Task directions: In the material below, find the line containing "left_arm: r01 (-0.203" and the line containing "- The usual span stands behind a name", then reproduce exactly both of them and every line between, and nothing else.

Information supplied:
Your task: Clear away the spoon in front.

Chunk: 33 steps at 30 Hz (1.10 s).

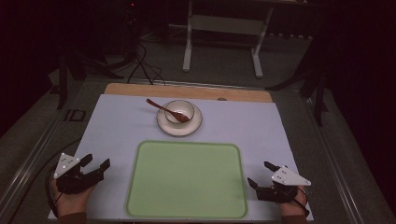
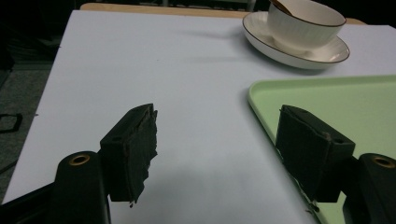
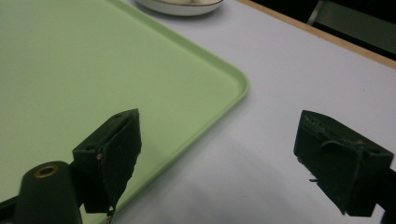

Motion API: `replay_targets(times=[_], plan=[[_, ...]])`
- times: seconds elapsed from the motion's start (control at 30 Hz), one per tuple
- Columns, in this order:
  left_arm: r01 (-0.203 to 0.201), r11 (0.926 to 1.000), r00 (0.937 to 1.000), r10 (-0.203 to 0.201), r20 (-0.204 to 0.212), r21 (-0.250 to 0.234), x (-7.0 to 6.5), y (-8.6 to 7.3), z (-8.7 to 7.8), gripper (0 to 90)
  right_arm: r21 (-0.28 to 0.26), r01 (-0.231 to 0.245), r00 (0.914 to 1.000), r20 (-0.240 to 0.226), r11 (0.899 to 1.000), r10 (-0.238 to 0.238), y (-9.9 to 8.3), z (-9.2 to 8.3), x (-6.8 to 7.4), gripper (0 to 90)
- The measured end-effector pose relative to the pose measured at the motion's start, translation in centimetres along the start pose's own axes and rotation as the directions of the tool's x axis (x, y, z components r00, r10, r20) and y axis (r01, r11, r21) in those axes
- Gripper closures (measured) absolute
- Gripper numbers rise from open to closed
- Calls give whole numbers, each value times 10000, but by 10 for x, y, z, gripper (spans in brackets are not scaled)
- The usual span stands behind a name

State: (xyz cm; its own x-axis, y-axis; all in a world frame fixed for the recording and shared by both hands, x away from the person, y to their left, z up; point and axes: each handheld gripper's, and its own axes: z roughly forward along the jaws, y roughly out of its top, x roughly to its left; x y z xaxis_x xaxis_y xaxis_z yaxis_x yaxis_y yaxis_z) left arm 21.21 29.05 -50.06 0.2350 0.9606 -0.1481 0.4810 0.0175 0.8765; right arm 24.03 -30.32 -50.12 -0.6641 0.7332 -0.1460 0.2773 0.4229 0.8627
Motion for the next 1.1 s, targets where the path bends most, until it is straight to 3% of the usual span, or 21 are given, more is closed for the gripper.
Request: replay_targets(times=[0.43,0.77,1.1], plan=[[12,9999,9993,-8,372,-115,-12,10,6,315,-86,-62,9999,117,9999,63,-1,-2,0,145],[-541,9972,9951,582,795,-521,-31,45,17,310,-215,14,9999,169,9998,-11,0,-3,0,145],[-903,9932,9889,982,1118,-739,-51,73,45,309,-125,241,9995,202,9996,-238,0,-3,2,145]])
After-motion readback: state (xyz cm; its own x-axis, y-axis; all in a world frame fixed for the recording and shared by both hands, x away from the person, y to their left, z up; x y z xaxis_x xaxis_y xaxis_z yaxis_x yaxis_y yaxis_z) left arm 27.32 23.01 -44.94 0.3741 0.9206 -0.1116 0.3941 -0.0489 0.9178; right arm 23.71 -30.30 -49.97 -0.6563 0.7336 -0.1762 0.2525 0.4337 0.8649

Result of the exercise:
  left_arm: r01 (-0.203 to 0.201), r11 (0.926 to 1.000), r00 (0.937 to 1.000), r10 (-0.203 to 0.201), r20 (-0.204 to 0.212), r21 (-0.250 to 0.234), x (-7.0 to 6.5), y (-8.6 to 7.3), z (-8.7 to 7.8), gripper (0 to 90)
  right_arm: r21 (-0.28 to 0.26), r01 (-0.231 to 0.245), r00 (0.914 to 1.000), r20 (-0.240 to 0.226), r11 (0.899 to 1.000), r10 (-0.238 to 0.238), y (-9.9 to 8.3), z (-9.2 to 8.3), x (-6.8 to 7.4), gripper (0 to 90)
- The measured end-effector pose relative to the pose measured at the motion's start, translation in centimetres along the start pose's own axes and rotation as the directions of the tool's x axis (x, y, z components r00, r10, r20) and y axis (r01, r11, r21) in those axes
- Gripper closures (measured) absolute
- Gripper numbers rise from open to closed
- Calls give whole numbers, each value times 10000, but by 10 for x, y, z, gripper (spans in brackets are not scaled)
- The usual span stands behind a name

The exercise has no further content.